School of Music

Carillon Studio

Century Tower
Century Tower is one of the most identifiable features of the University of Florida campus. The dream of building a tower began in 1953, when alumni sought funds to construct a monument in memory of students killed in World War I and World War II. The tower also commemorates the 100th anniversary of the founding of the University of Florida in 1853. The fund drive resulted in the construction of the 157-foot-tall tower, completed in 1956.

The Carillon
Century Tower, located in the heart of the University of Florida campus, houses a cast-bell carillon. There are fewer than 200 carillons in all of North America, and only four in the state of Florida.  By definition, a carillon must have at least 23 fixed, finely tuned bells.  The Century Tower Carillon has 61 bells, encompassing a range of 5 octaves, and is among the largest university carillons in North America.
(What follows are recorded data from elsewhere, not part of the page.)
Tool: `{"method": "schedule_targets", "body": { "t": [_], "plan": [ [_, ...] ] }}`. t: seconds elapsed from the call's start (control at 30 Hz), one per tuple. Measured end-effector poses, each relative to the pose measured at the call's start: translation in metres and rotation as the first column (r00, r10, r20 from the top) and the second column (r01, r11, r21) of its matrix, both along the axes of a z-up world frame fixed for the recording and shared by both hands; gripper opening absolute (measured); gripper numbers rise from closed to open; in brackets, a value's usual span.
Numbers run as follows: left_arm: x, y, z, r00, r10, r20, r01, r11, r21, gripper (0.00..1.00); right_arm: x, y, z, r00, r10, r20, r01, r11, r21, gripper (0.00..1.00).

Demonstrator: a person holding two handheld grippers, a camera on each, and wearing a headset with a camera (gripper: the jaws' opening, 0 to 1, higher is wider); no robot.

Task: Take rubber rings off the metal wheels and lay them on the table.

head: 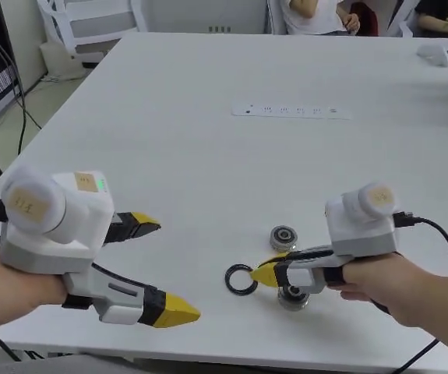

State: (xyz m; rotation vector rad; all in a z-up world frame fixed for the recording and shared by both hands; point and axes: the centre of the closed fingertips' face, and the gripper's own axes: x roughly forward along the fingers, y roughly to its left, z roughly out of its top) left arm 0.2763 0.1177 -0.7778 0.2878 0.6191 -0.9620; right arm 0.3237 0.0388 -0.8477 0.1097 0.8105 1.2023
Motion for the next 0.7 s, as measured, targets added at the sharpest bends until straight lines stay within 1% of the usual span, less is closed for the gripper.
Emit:
{"method": "schedule_targets", "body": {
  "t": [0.13,0.3,0.5,0.53,0.6,0.67,0.7],
  "plan": [
    [0.000,-0.002,0.002,1.000,-0.002,0.000,0.002,1.000,-0.002,0.86,0.001,-0.001,0.010,1.000,-0.003,0.018,0.002,1.000,0.019,0.19],
    [0.002,-0.004,0.003,1.000,-0.002,0.001,0.002,1.000,-0.006,0.86,0.001,-0.002,0.026,0.998,0.004,0.070,-0.007,0.999,0.043,0.23],
    [0.004,-0.006,0.007,1.000,-0.001,0.008,0.001,1.000,-0.011,0.86,0.003,-0.012,0.036,0.995,-0.022,0.093,0.017,0.998,0.059,0.29],
    [0.005,-0.007,0.008,1.000,-0.003,0.011,0.003,1.000,-0.011,0.86,0.004,-0.014,0.040,0.994,-0.023,0.110,0.017,0.998,0.059,0.29],
    [0.006,-0.007,0.010,1.000,-0.003,0.014,0.003,1.000,-0.012,0.86,0.004,-0.016,0.044,0.992,-0.023,0.127,0.015,0.998,0.060,0.30],
    [0.006,-0.007,0.011,1.000,-0.002,0.014,0.003,1.000,-0.014,0.86,0.004,-0.021,0.051,0.986,-0.019,0.166,0.010,0.999,0.054,0.31],
    [0.006,-0.007,0.011,1.000,-0.002,0.015,0.002,1.000,-0.015,0.86,0.004,-0.022,0.053,0.985,-0.023,0.170,0.013,0.998,0.057,0.33]
  ]
}}
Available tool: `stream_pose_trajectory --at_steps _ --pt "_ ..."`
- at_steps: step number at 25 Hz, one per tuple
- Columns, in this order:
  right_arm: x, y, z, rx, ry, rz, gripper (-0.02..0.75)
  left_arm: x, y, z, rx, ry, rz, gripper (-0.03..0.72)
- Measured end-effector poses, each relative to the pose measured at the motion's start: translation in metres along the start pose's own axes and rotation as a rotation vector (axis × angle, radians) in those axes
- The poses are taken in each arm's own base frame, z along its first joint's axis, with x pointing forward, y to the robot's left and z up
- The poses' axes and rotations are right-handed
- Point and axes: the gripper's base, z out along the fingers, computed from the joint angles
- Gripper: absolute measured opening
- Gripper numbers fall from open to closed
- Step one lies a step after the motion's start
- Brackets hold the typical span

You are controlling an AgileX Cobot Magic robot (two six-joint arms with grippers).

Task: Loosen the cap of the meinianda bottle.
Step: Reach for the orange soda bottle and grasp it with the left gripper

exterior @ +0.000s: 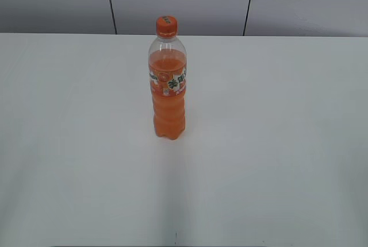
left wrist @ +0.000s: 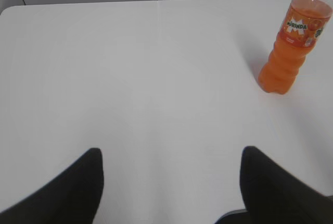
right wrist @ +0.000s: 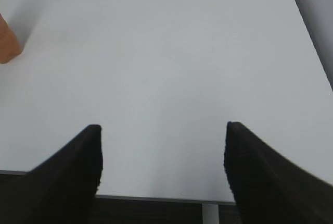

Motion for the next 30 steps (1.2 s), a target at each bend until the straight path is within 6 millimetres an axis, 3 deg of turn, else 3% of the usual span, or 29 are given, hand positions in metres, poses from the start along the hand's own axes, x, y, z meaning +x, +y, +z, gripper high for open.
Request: stream_pose_trajectory --at_steps 30 --pt "0.0 0.0016 0.0003 -0.017 -0.001 0.009 0.546 -0.0004 0.0019 0.0004 -0.02 0.001 0.011 0.499"
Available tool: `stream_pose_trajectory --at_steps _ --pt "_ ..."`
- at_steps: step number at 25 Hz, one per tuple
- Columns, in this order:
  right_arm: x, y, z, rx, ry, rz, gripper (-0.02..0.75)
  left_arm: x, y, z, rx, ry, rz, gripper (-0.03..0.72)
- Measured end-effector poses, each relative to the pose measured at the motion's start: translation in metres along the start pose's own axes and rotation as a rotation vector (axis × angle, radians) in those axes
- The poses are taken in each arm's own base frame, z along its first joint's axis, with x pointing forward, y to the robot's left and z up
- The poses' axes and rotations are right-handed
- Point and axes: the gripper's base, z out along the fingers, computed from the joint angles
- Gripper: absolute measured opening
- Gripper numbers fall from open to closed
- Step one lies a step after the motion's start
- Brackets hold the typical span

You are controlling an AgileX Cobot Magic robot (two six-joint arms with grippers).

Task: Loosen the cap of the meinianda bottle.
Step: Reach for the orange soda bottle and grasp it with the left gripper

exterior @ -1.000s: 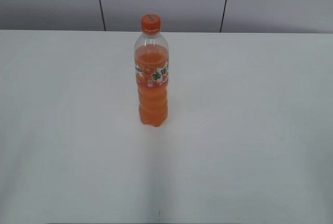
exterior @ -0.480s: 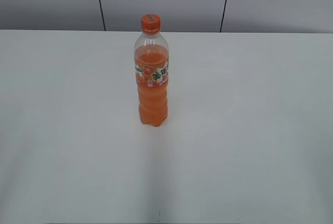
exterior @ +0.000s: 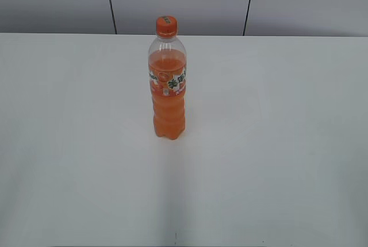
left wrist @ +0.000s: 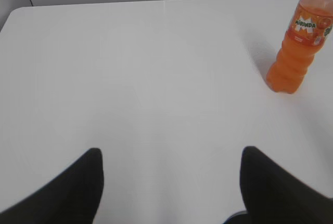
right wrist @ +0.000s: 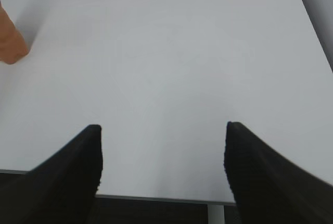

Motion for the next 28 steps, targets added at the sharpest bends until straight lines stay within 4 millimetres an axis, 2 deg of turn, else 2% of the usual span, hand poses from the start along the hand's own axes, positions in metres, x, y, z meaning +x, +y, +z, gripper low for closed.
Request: stream_pose_trajectory --at_steps 3,8,13,17,28 --pt "0.0 0.0 0.0 -0.003 0.0 0.001 0.546 -0.007 0.0 -0.001 0.001 -0.043 -0.001 0.499" --pt "0.0 0.0 0.0 -0.005 -0.001 0.002 0.546 -0.035 0.002 -0.005 -0.019 -0.285 0.009 0.499" --pt "0.0 0.0 0.0 -0.005 -0.001 0.003 0.546 -0.056 0.004 0.005 -0.039 -0.372 0.026 0.499" --pt "0.0 0.001 0.0 -0.006 -0.001 0.004 0.546 -0.072 0.004 0.022 -0.041 -0.409 0.031 0.499" --pt "0.0 0.001 0.0 -0.006 -0.001 0.004 0.546 -0.097 0.006 0.097 -0.036 -0.402 0.035 0.499"
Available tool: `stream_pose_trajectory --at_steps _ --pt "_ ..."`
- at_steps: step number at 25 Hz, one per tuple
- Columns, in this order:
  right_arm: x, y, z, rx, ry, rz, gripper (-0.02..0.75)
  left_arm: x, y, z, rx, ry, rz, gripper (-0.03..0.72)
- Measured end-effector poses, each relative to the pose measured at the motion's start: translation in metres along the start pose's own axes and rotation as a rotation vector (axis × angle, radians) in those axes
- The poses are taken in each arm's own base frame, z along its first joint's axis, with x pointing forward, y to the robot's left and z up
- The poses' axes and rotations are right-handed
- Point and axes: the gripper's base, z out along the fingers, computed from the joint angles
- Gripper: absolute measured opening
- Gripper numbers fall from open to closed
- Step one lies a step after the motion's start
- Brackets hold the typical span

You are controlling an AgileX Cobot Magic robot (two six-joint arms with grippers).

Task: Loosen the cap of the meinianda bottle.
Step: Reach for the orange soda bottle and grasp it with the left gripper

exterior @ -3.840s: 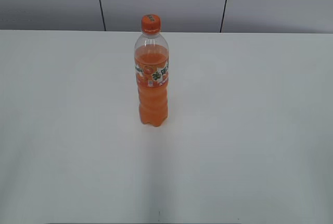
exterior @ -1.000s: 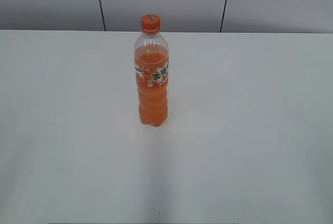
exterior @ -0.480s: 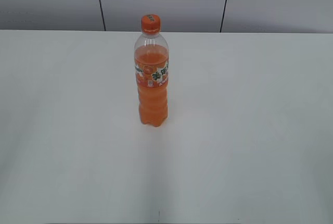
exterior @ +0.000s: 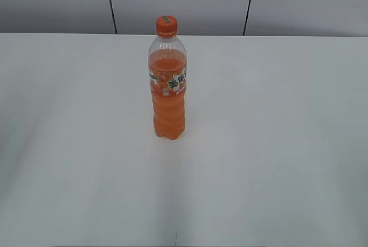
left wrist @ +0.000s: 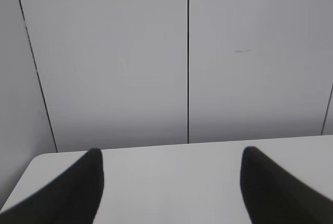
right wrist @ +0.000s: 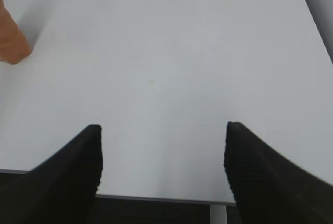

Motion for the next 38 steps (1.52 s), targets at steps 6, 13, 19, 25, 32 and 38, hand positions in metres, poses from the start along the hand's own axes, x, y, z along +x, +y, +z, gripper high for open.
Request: stream_pose_trajectory --at_steps 6,13,19,25,32,38 --pt "0.0 0.0 0.0 0.0 0.0 0.0 0.546 0.009 -0.001 0.038 0.004 0.025 0.01 0.499" --pt "0.0 0.0 0.0 0.0 0.0 0.0 0.546 0.029 -0.002 0.077 0.01 0.067 0.01 0.499" --pt "0.0 0.0 0.0 0.0 0.0 0.001 0.546 0.045 -0.003 0.102 0.013 0.082 0.006 0.499" --pt "0.0 0.0 0.0 0.0 0.0 0.001 0.546 0.066 -0.004 0.121 0.017 0.145 0.005 0.499" --pt "0.0 0.0 0.0 0.0 0.0 0.001 0.546 0.086 -0.005 0.137 0.019 0.186 0.003 0.499" --pt "0.0 0.0 0.0 0.0 0.0 0.001 0.546 0.101 -0.006 0.151 0.02 0.176 -0.006 0.499"
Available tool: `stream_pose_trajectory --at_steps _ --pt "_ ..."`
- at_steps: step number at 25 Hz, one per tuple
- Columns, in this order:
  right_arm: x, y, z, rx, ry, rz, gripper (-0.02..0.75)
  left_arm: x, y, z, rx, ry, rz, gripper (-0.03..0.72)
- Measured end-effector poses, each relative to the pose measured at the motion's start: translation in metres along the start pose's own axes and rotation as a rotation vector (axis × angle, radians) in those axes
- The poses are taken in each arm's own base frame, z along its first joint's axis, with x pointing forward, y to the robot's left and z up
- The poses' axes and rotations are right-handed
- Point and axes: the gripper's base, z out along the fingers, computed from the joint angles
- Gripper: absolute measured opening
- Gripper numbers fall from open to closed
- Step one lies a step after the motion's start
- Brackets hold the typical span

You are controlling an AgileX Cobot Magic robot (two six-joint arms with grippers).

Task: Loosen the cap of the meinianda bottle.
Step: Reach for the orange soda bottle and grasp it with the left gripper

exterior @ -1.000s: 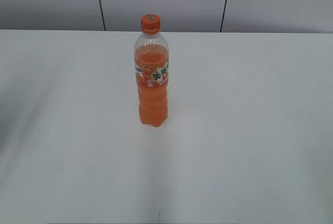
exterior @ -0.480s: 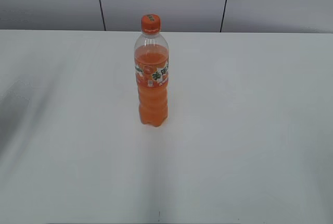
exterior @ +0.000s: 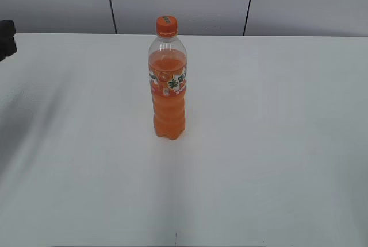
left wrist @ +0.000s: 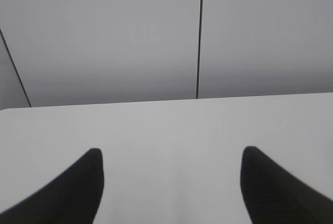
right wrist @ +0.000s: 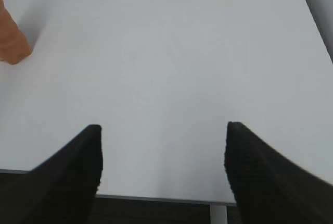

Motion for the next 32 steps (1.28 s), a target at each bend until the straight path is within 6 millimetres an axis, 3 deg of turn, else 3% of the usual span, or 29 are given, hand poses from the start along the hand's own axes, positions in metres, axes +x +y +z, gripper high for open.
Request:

The carillon is played by hand from a clavier or keyboard, with 61 large keys (called "batons") for the hands as well as 25 pedals for the feet, in a small room just below the bell chamber. 

Carillon Installation
The world-class carillon housed in Century Tower was purchased with funds accumulated from student fees over several generations of students. The funds were earmarked by the Board of Regents and the Legislature for campus improvements in the performing arts. The carillon purchase was endorsed unanimously by the Student Senate in 1976.

The original 49 bells housed on the top floor of the tower were cast in 1978 by the firm of Koninklijke Eijsbouts (Royal Dutch Bell Foundry) of Asten, The Netherlands. The bronze bells were tuned at the foundry by carefully shaving metal from the interior of the bells and will never need re-tuning. The bells are hung individually from stainless steel bolts on a massive steel frame, with the largest nearest the top of the chamber. The original instrument weighed 57,760 pounds.

The bells were first rung on May 14, 1979, in a dedication recital by Milford Myhre.  A plaque on the south side of the tower reads in part:

"Upon the recommendation of President and Mrs. Robert Q. Marston, the carillon is a gift to the campus from students, both past and present, and stands at the center of this community of scholars, marking the movement of time, heralding occasions of importance in the lives of its people, and pealing music of all ages to delight the common spirit." 

The largest bell in the tower -- called the "Bourdon" bell -- stands five feet tall, is five feet, nine inches in diameter and weighs about 7,000 pounds. This bell tolls out each hour on a low B-flat.  Like five other bells, the Bourdon has an electro-magnetically actuated hammer that strikes its outside rim. While all of the bells have adjustable inside clappers for hand playing, the tones of six special bells are triggered by a computerized time clock to play a four-phrase melody written especially for that purpose by the former chairman of the UF School of Music, Dr. Budd Udell. The clock-strike melody is heard progressively on the quarter hours.

2003 Renovations
A major gift from the estate of Larry A. Webb of St. Augustine, FL, made possible major upgrading of the carillon in 2002.  Webb directed his gift to the repair, replacement and maintenance of the carillon. The renovation, carried out by Koninklijke Eijsbouts (Royal Dutch Bell Foundry) of Asten, The Netherlands, was completed just in time for the 9/11 memorial of 2003.  The generous gift from Webb funded the installation of 12 additional treble bells, bringing the total number of bells to 61.  The compass of the instrument is now 5 octaves with only the lowest C sharp omitted. 

The carillon also received a new playing clavier and new radial transmission playing action. The recently installed clavier employs new materials for bushings, baton pads, and radiating pedals bringing the lowest and the highest pedals closer to the player. Five bells plus the bourdon are equipped with electric action and are connected to a newly installed computer system that plays the quarter and hourly strikes. Eijsbouts also provided a new electronic practice clavier and computer that can produce touch-sensitive sounds from four, different sampled bell tones. With the available MIDI, the practice clavier provides an excellent teaching aid and enables the student to record and playback.